Tony served a second term ten years later between 2001 and 2004. He said:
We had been searching for a commercial property for some time to establish our Club House and also purchase a rental property. We achieved this in 2001 by buying a block of four shops and two offices in the Glen Eden Mall. Five of the properties were rented out and we kept an office for our Zhong Shan Clubroom. That has provided the Association with a good annual income.
Tony added that his wife Mary has played a very important role in the Auckland Zhong Shan Clan Association. Since its inception, Mary has taken the role of English Secretary and has helped organize many events and activities. She has also been responsible for keeping the office records and membership rolls. ‘Mary is very dedicated,’ Tony says.
Over the years Tony and Mary have represented the Auckland Zhong Shan Clan Association and have traveled to worldwide conferences in Zhongshan, Kuala Lumpur, Sydney, Macau and Hawaii. The latest visit in 2016 was an invitation from the Chinese Overseas Affairs Department to celebrate the 150th commemoration of Sun Yat Sen’s birth.
Retirement and Family
Tony has also been active in the Auckland Chinese Community Centre Inc (ACCC) and has been a committee member for over 30 years. This year he stepped down as Deputy Chairman after completing 20 years of service.
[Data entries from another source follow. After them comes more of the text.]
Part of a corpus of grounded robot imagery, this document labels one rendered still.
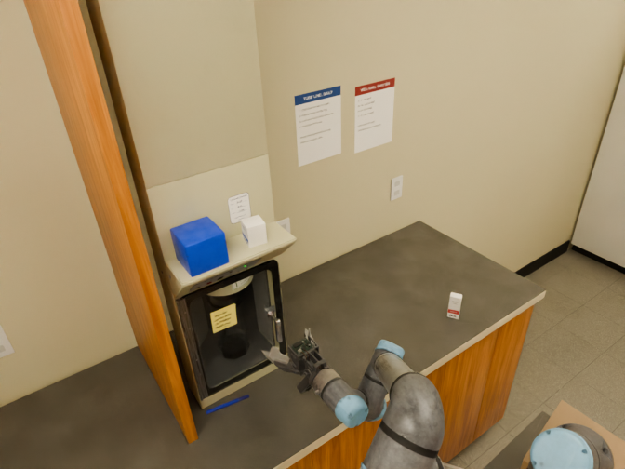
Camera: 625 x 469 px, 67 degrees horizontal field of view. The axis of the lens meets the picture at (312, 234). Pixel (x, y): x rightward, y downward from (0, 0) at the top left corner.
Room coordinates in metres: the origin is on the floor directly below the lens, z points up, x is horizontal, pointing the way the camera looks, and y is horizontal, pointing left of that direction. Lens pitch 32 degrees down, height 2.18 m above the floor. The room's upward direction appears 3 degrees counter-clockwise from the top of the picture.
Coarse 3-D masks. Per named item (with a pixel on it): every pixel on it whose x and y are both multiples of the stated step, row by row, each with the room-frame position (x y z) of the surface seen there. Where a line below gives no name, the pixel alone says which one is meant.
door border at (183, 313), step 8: (184, 304) 0.96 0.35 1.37; (184, 312) 0.96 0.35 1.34; (184, 320) 0.96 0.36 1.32; (184, 328) 0.95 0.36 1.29; (192, 328) 0.97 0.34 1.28; (192, 336) 0.96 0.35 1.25; (192, 344) 0.96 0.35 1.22; (192, 352) 0.96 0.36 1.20; (200, 368) 0.97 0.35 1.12; (200, 376) 0.96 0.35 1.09; (200, 384) 0.96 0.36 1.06; (200, 392) 0.95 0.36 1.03
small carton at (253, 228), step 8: (256, 216) 1.06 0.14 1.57; (248, 224) 1.02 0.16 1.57; (256, 224) 1.02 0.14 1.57; (264, 224) 1.03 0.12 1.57; (248, 232) 1.01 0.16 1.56; (256, 232) 1.02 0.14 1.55; (264, 232) 1.02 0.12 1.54; (248, 240) 1.01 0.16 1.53; (256, 240) 1.01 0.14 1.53; (264, 240) 1.02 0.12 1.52
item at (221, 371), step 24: (264, 264) 1.10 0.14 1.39; (216, 288) 1.02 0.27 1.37; (240, 288) 1.05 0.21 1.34; (264, 288) 1.09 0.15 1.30; (192, 312) 0.97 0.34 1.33; (240, 312) 1.05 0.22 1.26; (264, 312) 1.09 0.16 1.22; (216, 336) 1.00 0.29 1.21; (240, 336) 1.04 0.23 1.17; (264, 336) 1.08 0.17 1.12; (216, 360) 0.99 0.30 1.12; (240, 360) 1.03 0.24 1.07; (264, 360) 1.08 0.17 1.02; (216, 384) 0.99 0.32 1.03
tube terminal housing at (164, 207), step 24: (216, 168) 1.06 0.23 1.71; (240, 168) 1.09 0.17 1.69; (264, 168) 1.13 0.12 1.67; (144, 192) 0.98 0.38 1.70; (168, 192) 0.99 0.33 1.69; (192, 192) 1.02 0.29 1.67; (216, 192) 1.05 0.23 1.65; (240, 192) 1.09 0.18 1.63; (264, 192) 1.13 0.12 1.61; (144, 216) 1.04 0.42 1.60; (168, 216) 0.98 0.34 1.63; (192, 216) 1.01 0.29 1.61; (216, 216) 1.05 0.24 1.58; (264, 216) 1.12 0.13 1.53; (168, 240) 0.98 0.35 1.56; (168, 288) 0.99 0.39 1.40; (192, 384) 1.01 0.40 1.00; (240, 384) 1.04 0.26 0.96
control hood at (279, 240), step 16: (272, 224) 1.12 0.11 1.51; (240, 240) 1.04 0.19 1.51; (272, 240) 1.04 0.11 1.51; (288, 240) 1.03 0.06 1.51; (240, 256) 0.97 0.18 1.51; (256, 256) 0.98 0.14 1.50; (272, 256) 1.07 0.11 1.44; (176, 272) 0.92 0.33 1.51; (208, 272) 0.91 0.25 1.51; (224, 272) 0.94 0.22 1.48; (176, 288) 0.92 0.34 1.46
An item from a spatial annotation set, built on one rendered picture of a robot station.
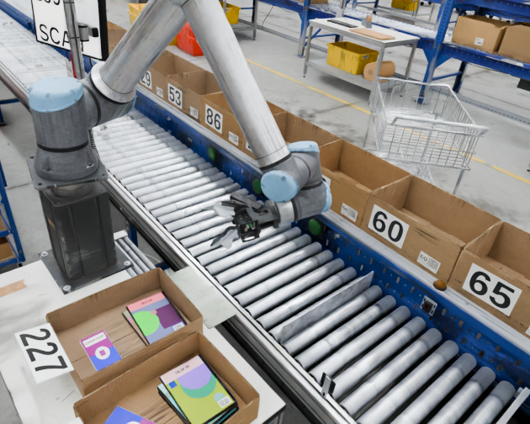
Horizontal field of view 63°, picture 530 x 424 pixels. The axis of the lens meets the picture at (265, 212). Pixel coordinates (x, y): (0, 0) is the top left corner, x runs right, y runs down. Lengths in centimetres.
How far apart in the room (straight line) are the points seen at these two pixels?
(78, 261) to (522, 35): 530
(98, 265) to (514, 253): 152
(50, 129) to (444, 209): 146
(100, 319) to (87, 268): 23
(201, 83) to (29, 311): 183
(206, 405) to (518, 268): 121
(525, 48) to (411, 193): 416
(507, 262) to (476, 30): 459
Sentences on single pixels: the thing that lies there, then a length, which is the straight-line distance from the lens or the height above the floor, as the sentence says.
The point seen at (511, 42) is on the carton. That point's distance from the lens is 601.
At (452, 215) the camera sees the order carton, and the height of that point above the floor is 97.
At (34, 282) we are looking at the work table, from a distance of 176.
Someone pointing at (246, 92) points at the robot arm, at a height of 154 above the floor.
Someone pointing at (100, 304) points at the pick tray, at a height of 79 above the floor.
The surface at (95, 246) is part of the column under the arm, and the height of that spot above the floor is 87.
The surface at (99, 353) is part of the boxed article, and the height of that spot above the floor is 77.
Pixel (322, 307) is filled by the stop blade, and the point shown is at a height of 78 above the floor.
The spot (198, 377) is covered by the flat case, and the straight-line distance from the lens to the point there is 132.
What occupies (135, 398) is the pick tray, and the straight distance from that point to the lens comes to 135.
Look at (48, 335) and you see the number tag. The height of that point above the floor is 86.
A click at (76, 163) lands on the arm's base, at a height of 120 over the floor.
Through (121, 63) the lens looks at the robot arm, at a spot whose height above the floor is 149.
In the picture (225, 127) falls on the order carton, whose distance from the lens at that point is 233.
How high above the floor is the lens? 188
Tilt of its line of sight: 34 degrees down
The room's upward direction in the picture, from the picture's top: 6 degrees clockwise
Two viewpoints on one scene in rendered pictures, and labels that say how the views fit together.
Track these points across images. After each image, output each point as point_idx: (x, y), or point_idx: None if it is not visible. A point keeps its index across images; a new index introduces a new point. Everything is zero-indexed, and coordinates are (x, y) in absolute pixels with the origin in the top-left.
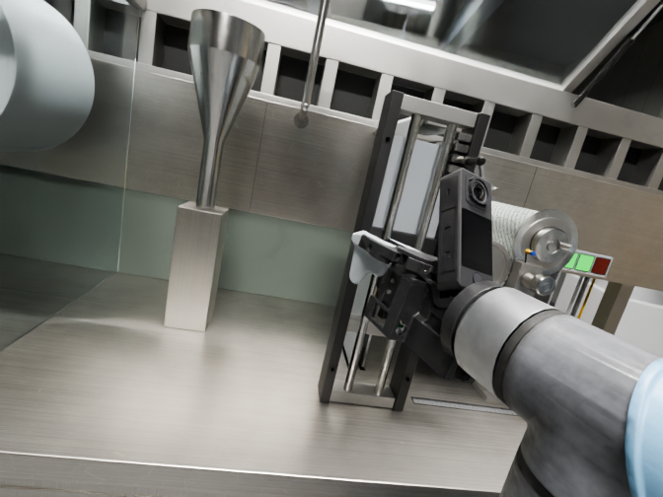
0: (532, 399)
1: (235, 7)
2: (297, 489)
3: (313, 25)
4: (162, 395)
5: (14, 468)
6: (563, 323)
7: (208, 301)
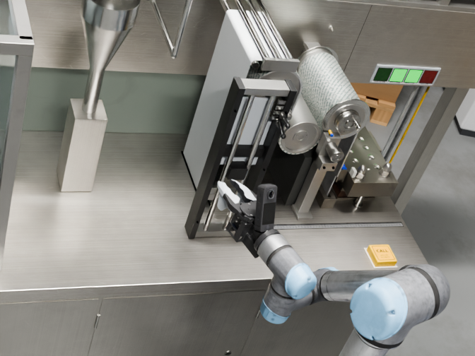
0: (273, 270)
1: None
2: (187, 287)
3: None
4: (99, 248)
5: (57, 294)
6: (283, 252)
7: (95, 172)
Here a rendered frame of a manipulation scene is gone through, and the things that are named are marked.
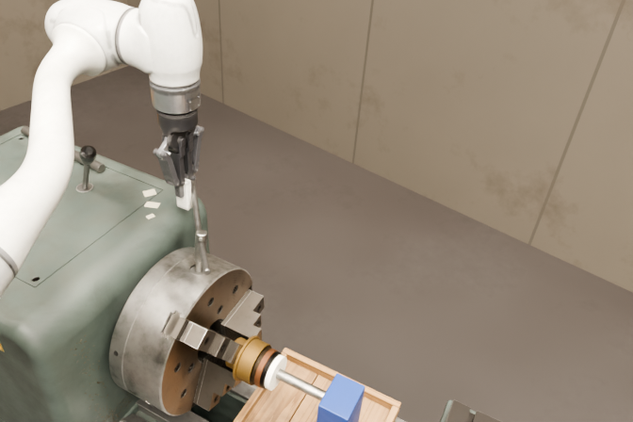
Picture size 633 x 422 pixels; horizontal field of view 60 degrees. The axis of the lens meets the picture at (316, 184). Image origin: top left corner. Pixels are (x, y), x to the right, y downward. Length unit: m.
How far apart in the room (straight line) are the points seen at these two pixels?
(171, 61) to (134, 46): 0.07
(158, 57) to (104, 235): 0.40
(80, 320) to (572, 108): 2.39
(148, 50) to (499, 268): 2.45
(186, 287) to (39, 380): 0.29
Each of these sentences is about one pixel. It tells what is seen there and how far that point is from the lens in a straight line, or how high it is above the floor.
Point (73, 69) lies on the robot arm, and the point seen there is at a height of 1.61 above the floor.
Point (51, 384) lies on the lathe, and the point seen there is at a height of 1.13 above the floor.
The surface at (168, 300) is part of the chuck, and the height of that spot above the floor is 1.23.
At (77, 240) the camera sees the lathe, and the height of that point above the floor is 1.26.
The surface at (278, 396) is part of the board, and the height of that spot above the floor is 0.89.
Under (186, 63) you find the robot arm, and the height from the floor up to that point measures 1.61.
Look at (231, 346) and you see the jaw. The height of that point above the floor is 1.14.
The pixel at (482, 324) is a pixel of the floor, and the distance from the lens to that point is 2.80.
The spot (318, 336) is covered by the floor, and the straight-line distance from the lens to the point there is 2.58.
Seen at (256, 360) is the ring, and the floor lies 1.11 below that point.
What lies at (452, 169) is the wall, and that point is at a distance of 3.28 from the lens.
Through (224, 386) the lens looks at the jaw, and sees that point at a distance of 1.19.
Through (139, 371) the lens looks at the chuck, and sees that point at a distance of 1.11.
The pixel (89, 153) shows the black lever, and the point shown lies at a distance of 1.18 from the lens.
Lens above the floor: 2.01
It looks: 36 degrees down
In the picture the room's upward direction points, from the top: 4 degrees clockwise
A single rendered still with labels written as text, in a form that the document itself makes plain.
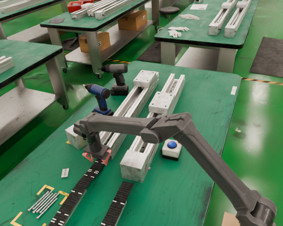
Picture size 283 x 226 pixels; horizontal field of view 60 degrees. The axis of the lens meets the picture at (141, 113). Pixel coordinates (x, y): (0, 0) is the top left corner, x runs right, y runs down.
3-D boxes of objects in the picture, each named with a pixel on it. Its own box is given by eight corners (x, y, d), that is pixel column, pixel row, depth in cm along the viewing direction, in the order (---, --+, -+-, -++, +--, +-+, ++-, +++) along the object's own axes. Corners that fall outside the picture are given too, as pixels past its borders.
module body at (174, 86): (148, 168, 115) (148, 155, 110) (129, 163, 118) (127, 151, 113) (184, 85, 174) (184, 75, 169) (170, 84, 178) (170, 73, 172)
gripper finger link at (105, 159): (100, 157, 121) (97, 143, 115) (113, 160, 119) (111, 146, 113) (94, 167, 116) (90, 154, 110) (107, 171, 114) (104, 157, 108)
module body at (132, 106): (112, 159, 121) (110, 147, 116) (95, 155, 124) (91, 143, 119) (158, 82, 180) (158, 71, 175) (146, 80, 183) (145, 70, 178)
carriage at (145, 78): (149, 91, 160) (148, 82, 156) (134, 89, 163) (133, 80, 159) (156, 80, 172) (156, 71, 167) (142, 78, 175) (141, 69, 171)
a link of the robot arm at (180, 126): (166, 117, 66) (184, 99, 73) (143, 134, 77) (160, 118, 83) (275, 241, 66) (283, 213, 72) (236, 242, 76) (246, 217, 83)
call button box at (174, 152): (178, 161, 117) (178, 152, 113) (158, 157, 120) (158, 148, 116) (181, 149, 123) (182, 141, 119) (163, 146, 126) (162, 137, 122)
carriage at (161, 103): (167, 119, 135) (167, 108, 131) (148, 115, 138) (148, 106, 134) (174, 103, 147) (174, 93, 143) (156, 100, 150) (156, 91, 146)
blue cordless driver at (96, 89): (107, 124, 143) (101, 93, 130) (85, 113, 154) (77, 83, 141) (116, 118, 148) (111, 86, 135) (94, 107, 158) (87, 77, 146)
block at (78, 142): (81, 152, 126) (77, 138, 120) (68, 143, 132) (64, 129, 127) (96, 141, 132) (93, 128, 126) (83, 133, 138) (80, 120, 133)
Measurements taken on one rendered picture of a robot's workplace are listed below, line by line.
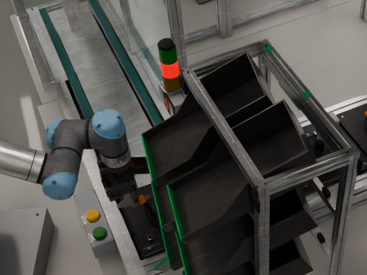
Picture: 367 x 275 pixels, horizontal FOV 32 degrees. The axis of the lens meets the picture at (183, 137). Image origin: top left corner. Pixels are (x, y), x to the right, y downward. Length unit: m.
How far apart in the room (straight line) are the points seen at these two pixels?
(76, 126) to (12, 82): 2.43
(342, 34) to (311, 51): 0.16
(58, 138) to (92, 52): 1.03
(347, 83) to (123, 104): 0.82
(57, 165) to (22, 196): 0.70
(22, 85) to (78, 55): 1.42
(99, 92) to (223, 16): 0.58
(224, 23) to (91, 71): 0.56
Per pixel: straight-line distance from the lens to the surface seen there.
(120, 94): 2.35
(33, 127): 3.66
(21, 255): 1.93
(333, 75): 2.45
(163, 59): 1.74
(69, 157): 1.53
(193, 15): 2.76
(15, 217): 2.02
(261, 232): 1.15
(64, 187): 1.49
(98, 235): 1.89
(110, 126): 1.53
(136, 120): 2.24
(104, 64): 2.49
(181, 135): 1.30
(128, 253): 1.86
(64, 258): 2.01
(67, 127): 1.58
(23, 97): 3.87
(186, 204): 1.22
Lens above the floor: 2.49
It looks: 47 degrees down
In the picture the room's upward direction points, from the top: 8 degrees counter-clockwise
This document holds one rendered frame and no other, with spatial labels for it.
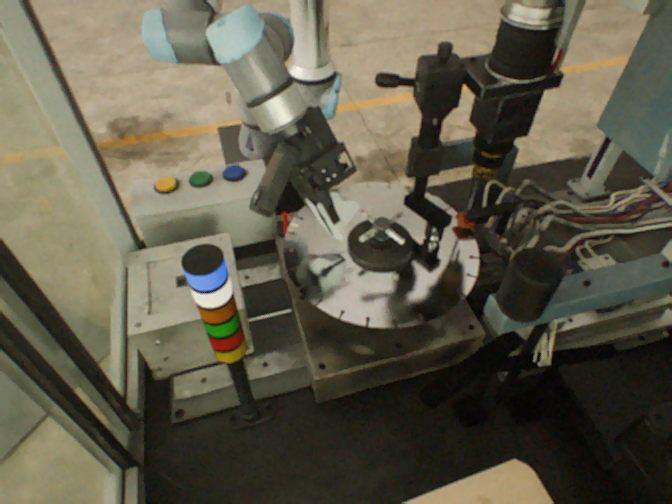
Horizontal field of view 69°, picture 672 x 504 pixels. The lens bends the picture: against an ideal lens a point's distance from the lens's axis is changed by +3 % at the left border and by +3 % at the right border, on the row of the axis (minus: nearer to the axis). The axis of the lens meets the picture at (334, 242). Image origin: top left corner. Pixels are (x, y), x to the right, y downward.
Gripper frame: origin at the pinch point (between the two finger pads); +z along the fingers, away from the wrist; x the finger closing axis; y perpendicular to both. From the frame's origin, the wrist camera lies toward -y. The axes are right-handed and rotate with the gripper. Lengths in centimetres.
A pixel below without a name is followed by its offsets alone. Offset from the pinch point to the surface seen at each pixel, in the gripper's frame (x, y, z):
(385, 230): -4.4, 6.3, 2.2
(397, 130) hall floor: 160, 114, 53
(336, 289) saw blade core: -4.3, -5.8, 5.0
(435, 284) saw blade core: -11.0, 6.7, 11.8
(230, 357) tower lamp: -9.4, -24.1, -0.6
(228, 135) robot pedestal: 72, 10, -11
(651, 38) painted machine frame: -35.1, 27.4, -13.9
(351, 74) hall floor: 219, 135, 25
He is looking forward to spending more time with the grandchildren and taking up leisure activities including supporting Mary who recently acted in the musical ‘Dominion Road’, written by Renee Laing.
Tony and Mary’s family comprise of three children, four grandsons and three great-grandchildren.
Elder daughter Michelle is married to Stephen Jones, they have three sons Troy, Brayden and Keegan.
Grandson Brayden is married to Sian Jones and they have a son Riley. Keegan is married to Siobhan Jones and they have a daughter Lily and a son Oliver. Younger daughter Angela is married to David Corinaldi and they have a son Luca Corinaldi; and son Martin is married to Jenny Best.
I am very grateful to Tony and Mary Wong for providing information and sharing their family history and photos with me. I conducted interviews in Long Du dialect with Tony Wong on 8 September 2016 and 6 September 2017 at Point Chevalier, Auckland. I had personal communication with Mary Wong on 11, 14 and 16 September 2017.